What a joy to discover a story with the beautiful lyricism of poetry, the depth of characterisation and wisdom of a family saga, and the page-turning intrigue of a crime mystery. Although Gemini Falls (Affirm Press 2022) is Sean Wilson’s debut novel, his background as a playwright and short story writer is evident in this magnificent tale set during the Great Depression in rural Victoria and told from the perspective of 13-year-old Morris Turner.

As with all good crime stories, Gemini Falls begins with the discovery of a body, in this case a young woman, Catherine Fletcher, found at the entrance to a mine tunnel in the small outback town of Gemini. Detective Jude Turner takes the call; although he now lives in the city, in Hawthorn, with Morris and his older sister, Lottie, Gemini is Jude’s hometown, and he’s been called back to investigate the case. The children’s mother is absent, this fact only one of the mysteries of this story that entangles together like a knotted ball of twine.

With the ever-present threat of polio rife in the city, Jude Turner packs up his two children for an extended visit back to Gemini. The children are introduced to Jude’s brother Jimmy, his wife and their teenage daughter Flo, who is a keen amateur detective. She’s read everything she can get her hands on about detecting and solving cases, gathering evidence, motives and suspects, and can hardly believe her luck that her cousins have arrived with their policeman father. She immediately sets about recruiting Morris and her local friend (and keen thespian) Sam, who is the son of the Mayor, to form their own band of detectives, and to solve the case before the adults.
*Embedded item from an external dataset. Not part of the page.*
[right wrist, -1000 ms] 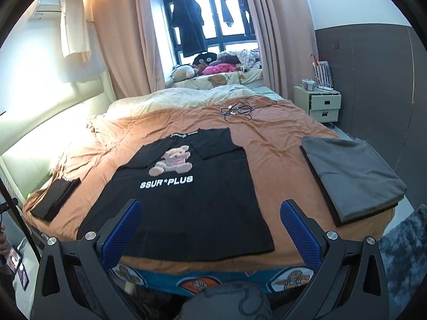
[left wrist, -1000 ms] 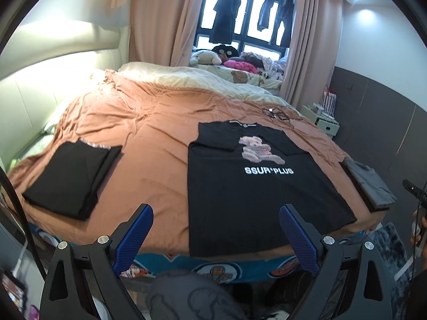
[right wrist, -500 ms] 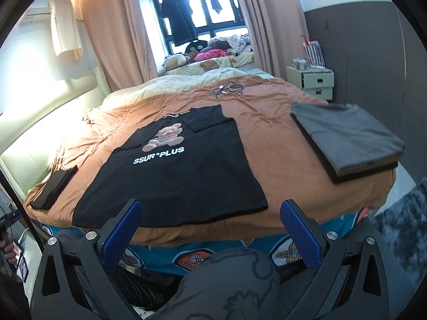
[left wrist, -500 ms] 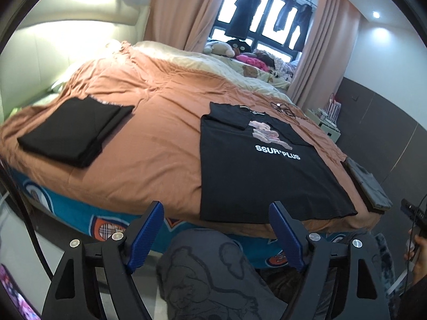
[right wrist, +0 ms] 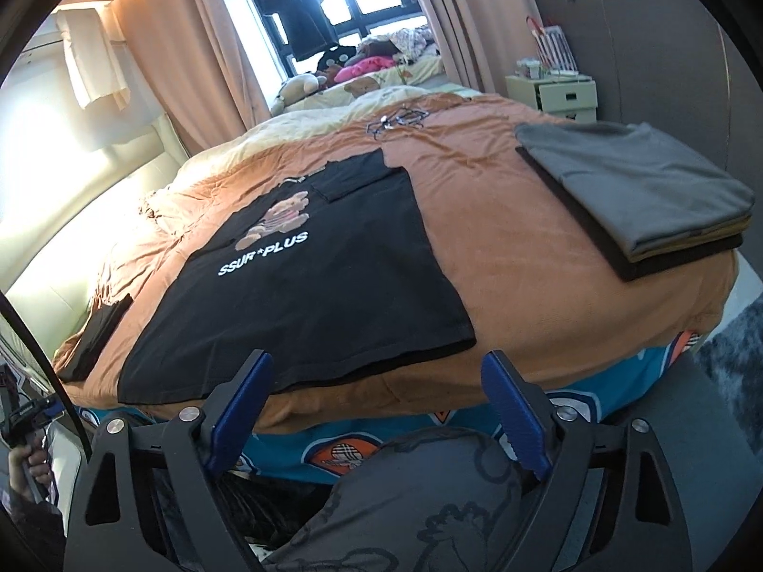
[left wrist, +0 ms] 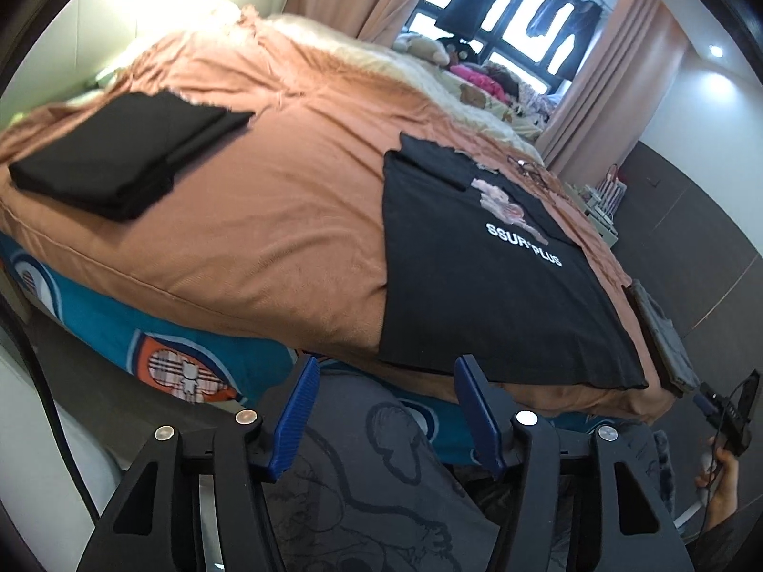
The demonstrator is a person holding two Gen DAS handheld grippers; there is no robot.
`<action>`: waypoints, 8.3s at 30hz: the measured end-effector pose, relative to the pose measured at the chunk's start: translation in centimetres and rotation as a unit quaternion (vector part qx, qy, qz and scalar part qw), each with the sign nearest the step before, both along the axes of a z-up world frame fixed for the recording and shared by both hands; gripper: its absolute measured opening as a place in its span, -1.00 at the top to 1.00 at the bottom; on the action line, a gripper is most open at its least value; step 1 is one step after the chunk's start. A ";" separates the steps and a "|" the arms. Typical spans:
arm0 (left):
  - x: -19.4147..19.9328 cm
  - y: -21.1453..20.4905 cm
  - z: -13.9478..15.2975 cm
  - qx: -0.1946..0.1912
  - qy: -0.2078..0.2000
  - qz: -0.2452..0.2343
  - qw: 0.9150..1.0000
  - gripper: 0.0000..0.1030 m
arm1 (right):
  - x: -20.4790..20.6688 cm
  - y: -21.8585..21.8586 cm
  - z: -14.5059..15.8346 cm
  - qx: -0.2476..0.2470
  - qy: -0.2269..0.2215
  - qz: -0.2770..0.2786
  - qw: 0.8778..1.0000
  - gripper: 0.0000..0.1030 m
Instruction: Fold small clothes
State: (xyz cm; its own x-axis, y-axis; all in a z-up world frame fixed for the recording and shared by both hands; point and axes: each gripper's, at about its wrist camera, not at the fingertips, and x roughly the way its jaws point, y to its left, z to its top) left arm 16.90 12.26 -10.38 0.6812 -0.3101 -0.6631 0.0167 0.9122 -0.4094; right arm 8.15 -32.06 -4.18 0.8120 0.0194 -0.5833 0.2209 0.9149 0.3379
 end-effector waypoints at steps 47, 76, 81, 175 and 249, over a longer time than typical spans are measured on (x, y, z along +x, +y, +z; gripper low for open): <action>8.6 -2.3 -5.9 -0.135 0.092 -0.055 0.985 0.06 | 8.3 -8.7 -8.0 0.229 0.043 0.019 0.972 -0.20; 9.6 -3.0 -7.8 -0.177 0.116 -0.032 0.977 0.40 | 7.8 -8.3 -10.6 0.290 0.020 -0.046 0.956 0.19; 10.0 -2.7 -7.8 -0.170 0.122 -0.010 0.978 0.83 | 8.4 -8.4 -10.2 0.294 0.020 -0.078 0.953 0.97; 24.5 1.4 9.6 -0.121 0.031 0.025 0.992 0.95 | 21.0 -9.7 3.5 0.210 -0.049 0.016 0.976 1.00; 44.3 -5.9 -7.1 0.267 0.175 -0.053 0.946 -0.55 | 45.4 -2.1 -0.7 -0.106 0.253 0.050 0.960 -0.55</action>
There is local confrontation with the many jobless and homeless travellers who have formed a sort of shanty town on the outskirts of Gemini proper, with continued conflict about the scarcity of resources. As patient and diligent Detective Jude Turner goes about his investigation with restraint and respect, the adolescents use their own resourcefulness and inventive subterfuge to find out what they can about the possible killer.

As the story develops, it is apparent that there are historical secrets in Gemini related to Jude and his family. These are foreshadowed and hinted at in a precise and subtle way throughout the text, culminating in an unexpected and surprising revelation.

There are so many great aspects to this novel. The characterisation is brilliant. The narration by young Morris is spot on in terms of language, personality, his relationship with his father and his sister, and the kind of family values he has been taught. His cousin Flo is a fantastic, feisty, fiery, determined and adventurous girl who (the horror!) wears boys’ clothes and seemingly has no fear. All of the other characters are written with authenticity, quirkiness and a refreshing individuality.

The landscape, setting and environment of rural Australia in the 1930’s is depicted with evocative and careful detail. The mental map of Gemini and its surrounds materialises in the reader’s mind without effort.

The story is well plotted, with the rising tension and suspense expected of a good crime novel. Wilson manages to incorporate this with gorgeous writing and a sense of intrigue and mystery.

Finally, the novel explores themes in a sensitive and nuanced way – prejudice, family, betrayal, love, friendship, ambition, misogyny, poverty, classism and tolerance.

I thoroughly enjoyed this novel and highly recommend it to readers who love both crime and beautiful, literary writing. I can’t wait to see what Sean Wilson writes next.